What to do: Whatever appears in the entries must be given again exactly.
** Opening Material for the task block **
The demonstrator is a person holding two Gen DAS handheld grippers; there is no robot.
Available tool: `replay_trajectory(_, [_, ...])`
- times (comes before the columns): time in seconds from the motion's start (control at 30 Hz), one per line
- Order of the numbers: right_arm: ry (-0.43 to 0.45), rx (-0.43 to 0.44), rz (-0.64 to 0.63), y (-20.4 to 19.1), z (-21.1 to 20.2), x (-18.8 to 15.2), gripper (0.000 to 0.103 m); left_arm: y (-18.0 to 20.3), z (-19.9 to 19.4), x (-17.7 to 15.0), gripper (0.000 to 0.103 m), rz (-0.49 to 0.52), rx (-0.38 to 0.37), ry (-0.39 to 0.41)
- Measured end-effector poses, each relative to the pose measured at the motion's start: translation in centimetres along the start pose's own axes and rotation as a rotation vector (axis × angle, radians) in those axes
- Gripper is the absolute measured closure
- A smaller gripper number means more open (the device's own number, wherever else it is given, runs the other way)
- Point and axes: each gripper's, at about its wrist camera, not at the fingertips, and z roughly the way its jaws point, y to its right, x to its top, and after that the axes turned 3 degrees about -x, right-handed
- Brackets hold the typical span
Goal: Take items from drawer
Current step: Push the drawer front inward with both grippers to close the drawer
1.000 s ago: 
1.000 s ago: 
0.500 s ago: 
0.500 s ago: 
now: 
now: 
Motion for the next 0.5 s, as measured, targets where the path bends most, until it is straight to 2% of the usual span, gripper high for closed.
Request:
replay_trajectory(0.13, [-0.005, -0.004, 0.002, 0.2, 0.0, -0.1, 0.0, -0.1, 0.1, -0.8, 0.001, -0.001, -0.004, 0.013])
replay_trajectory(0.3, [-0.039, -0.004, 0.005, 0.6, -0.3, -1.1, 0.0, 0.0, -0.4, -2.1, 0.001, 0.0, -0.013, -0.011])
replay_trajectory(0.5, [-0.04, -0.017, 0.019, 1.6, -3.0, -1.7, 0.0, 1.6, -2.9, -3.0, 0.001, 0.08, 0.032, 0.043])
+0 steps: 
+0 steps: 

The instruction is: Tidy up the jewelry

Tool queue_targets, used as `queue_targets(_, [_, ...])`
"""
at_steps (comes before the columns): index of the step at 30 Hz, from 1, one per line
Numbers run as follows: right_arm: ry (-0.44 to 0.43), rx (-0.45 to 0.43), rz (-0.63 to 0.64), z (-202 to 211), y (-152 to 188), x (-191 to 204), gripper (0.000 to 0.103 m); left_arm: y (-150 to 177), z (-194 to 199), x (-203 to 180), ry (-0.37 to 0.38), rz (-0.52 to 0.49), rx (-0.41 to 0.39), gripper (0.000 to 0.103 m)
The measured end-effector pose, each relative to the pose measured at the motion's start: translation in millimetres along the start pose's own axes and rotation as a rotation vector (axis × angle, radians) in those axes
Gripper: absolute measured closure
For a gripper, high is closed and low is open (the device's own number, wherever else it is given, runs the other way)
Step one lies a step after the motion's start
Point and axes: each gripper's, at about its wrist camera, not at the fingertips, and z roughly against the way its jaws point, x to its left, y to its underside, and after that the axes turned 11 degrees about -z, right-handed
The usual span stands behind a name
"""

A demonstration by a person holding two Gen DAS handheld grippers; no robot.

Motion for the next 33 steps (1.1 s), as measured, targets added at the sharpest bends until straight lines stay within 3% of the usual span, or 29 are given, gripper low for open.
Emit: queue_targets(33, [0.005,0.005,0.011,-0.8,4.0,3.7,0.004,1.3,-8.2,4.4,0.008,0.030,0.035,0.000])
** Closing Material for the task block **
Answer section:
The demonstrator is a person holding two Gen DAS handheld grippers; there is no robot.
Available tool: `replay_trajectory(_, [_, ...])`
- times (comes before the columns): time in seconds from the motion's start (control at 30 Hz), one per line
- Order of the numbers: right_arm: ry (-0.43 to 0.45), rx (-0.43 to 0.44), rz (-0.64 to 0.63), y (-20.4 to 19.1), z (-21.1 to 20.2), x (-18.8 to 15.2), gripper (0.000 to 0.103 m); left_arm: y (-18.0 to 20.3), z (-19.9 to 19.4), x (-17.7 to 15.0), gripper (0.000 to 0.103 m), rz (-0.49 to 0.52), rx (-0.38 to 0.37), ry (-0.39 to 0.41)
- Measured end-effector poses, each relative to the pose measured at the motion's start: translation in centimetres along the start pose's own axes and rotation as a rotation vector (axis × angle, radians) in those axes
- Gripper is the absolute measured closure
- A smaller gripper number means more open (the device's own number, wherever else it is given, runs the other way)
- Point and axes: each gripper's, at about its wrist camera, not at the fingertips, and z roughly the way its jaws point, y to its right, x to its top, and after that the axes turned 3 degrees about -x, right-handed
- Brackets hold the typical span
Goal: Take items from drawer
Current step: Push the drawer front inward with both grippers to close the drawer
1.000 s ago: 
1.000 s ago: 
0.500 s ago: 
0.500 s ago: 
now: 
now: 
Motion for the next 0.5 s, as measured, targets where the path bends most, until it is straight to 2% of the usual span, gripper high for closed.
Request:
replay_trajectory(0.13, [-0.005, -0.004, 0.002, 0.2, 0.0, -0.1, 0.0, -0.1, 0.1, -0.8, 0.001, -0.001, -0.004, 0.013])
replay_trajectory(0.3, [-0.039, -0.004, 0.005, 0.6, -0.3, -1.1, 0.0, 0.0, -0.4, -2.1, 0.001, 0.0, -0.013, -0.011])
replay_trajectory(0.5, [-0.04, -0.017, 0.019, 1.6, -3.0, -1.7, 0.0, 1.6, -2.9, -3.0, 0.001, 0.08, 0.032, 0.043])
+0 steps: 
+0 steps: 

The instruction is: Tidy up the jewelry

Tool queue_targets, used as `queue_targets(_, [_, ...])`
"""
at_steps (comes before the columns): index of the step at 30 Hz, from 1, one per line
Numbers run as follows: right_arm: ry (-0.44 to 0.43), rx (-0.45 to 0.43), rz (-0.63 to 0.64), z (-202 to 211), y (-152 to 188), x (-191 to 204), gripper (0.000 to 0.103 m); left_arm: y (-150 to 177), z (-194 to 199), x (-203 to 180), ry (-0.37 to 0.38), rz (-0.52 to 0.49), rx (-0.41 to 0.39), gripper (0.000 to 0.103 m)
The measured end-effector pose, each relative to the pose measured at the motion's start: translation in millimetres along the start pose's own axes and rotation as a rotation vector (axis × angle, radians) in those axes
Gripper: absolute measured closure
For a gripper, high is closed and low is open (the device's own number, wherever else it is given, runs the other way)
Step one lies a step after the motion's start
Point and axes: each gripper's, at about its wrist camera, not at the fingertips, and z roughly against the way its jaws point, x to its left, y to its underside, and after that the axes turned 11 degrees about -z, right-handed
The usual span stands behind a name
"""

A demonstration by a person holding two Gen DAS handheld grippers; no robot.

Motion for the next 33 steps (1.1 s), as measured, targets added at the sharpest bends until straight lines stay within 3% of the usual span, or 29 are given, gripper low for open.
Emit: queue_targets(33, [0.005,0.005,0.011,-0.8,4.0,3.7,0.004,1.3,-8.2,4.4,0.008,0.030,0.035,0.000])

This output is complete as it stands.